UAV Free Flight Test Bench: Technik & Anwendungen
04,23,2026 2Ansichten
Mikrobielle schnelle ErkennungFlaschen: Diagnostik
1. Neben der Erkennung lebensfähiger Bakterien können mikrobielle Detektionsflaschen auch tote Bakterien erkennen?
Antwort: Nein, sie können keine toten Bakterien erkennen.
2. Können mikrobielle Detektionsflaschen anaerobe Bakterien erkennen?
Antwort: Der Nachweisbereich dieser Flaschen umfasst sowohl anaerobe Bakterien (wie Sulfitreduzierende Clostridia und *Clostridium perfringens*) als auch aerobe Bakterien.
Die in den Detektionsflaschen enthaltenen Reagenzien variieren je nach der spezifischen Art des angestrebten Mikroorganismen. Für anaerobe Bakterien wie Clostridium perfringens verwenden wir spezialisierte Reagenzien.

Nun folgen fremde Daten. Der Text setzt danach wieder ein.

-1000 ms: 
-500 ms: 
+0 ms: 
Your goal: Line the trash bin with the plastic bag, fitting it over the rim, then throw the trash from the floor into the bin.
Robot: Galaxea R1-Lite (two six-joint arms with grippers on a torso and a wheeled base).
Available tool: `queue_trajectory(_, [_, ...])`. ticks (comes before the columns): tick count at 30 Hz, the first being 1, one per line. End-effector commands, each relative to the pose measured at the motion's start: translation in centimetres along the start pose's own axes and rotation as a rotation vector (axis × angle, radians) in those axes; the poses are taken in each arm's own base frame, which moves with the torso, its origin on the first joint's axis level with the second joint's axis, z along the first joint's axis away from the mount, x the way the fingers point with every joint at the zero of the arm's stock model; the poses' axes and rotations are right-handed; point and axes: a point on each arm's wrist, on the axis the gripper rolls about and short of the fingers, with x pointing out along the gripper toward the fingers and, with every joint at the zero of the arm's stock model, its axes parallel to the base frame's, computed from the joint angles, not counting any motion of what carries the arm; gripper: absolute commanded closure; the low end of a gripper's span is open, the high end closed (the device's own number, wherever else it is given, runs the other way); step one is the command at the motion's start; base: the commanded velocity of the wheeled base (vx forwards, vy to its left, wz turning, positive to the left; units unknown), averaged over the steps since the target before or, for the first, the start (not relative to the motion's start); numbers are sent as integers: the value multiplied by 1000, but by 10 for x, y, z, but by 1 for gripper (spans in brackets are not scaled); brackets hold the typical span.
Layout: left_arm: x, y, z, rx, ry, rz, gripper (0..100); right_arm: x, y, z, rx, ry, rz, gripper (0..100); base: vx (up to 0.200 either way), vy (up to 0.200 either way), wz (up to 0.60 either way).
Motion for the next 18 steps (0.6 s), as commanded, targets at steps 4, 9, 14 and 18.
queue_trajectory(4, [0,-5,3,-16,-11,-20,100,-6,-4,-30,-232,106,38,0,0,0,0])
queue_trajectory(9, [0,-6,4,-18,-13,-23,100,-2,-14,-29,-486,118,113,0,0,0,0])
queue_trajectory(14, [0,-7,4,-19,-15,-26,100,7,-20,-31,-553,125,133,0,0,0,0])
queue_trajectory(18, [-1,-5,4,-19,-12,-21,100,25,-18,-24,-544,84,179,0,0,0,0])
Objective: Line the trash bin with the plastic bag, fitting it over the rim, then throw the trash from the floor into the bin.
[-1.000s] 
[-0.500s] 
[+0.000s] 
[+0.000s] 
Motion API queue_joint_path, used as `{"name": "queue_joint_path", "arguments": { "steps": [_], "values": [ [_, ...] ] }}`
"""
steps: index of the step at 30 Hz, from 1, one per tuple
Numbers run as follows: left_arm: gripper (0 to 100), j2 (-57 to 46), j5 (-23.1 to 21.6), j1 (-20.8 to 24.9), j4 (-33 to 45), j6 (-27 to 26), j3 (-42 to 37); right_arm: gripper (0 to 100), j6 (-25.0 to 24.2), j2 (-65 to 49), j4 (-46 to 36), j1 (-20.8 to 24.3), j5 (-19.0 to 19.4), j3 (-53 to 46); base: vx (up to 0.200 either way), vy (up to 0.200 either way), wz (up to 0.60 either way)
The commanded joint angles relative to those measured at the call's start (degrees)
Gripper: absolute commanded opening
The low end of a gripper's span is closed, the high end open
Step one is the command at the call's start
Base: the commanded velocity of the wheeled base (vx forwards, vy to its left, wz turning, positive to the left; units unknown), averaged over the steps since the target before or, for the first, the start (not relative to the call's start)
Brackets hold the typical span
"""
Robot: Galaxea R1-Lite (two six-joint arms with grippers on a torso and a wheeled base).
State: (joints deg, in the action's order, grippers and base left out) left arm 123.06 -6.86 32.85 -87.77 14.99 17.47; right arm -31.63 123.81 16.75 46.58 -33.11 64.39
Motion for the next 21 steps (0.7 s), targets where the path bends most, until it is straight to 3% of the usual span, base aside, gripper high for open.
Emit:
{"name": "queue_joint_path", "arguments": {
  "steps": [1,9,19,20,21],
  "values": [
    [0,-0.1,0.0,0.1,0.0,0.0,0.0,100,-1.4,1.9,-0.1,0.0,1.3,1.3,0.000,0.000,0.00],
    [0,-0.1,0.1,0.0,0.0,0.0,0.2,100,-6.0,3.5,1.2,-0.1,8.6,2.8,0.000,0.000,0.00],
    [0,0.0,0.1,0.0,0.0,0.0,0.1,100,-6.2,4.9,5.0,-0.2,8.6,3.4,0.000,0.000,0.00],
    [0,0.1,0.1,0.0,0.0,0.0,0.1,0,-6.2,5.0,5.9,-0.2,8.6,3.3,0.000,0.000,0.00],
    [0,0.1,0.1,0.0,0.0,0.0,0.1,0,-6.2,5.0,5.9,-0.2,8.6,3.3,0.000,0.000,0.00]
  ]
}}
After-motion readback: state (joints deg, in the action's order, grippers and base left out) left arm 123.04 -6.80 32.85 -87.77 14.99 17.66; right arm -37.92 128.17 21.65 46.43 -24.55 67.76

3. Welche spezifischen Detektionsmethoden werden in den Detektionsprinzipien dieser Flaschen eingesetzt?
Antwort: Kulturbasierte Methoden, enzymatische Methoden, immunologische Methoden und genetische Methoden.
4. In Bezug auf Frage 3 könnten Sie die Vorteile und Nachteile jeder dieser Methoden kurz beschreiben?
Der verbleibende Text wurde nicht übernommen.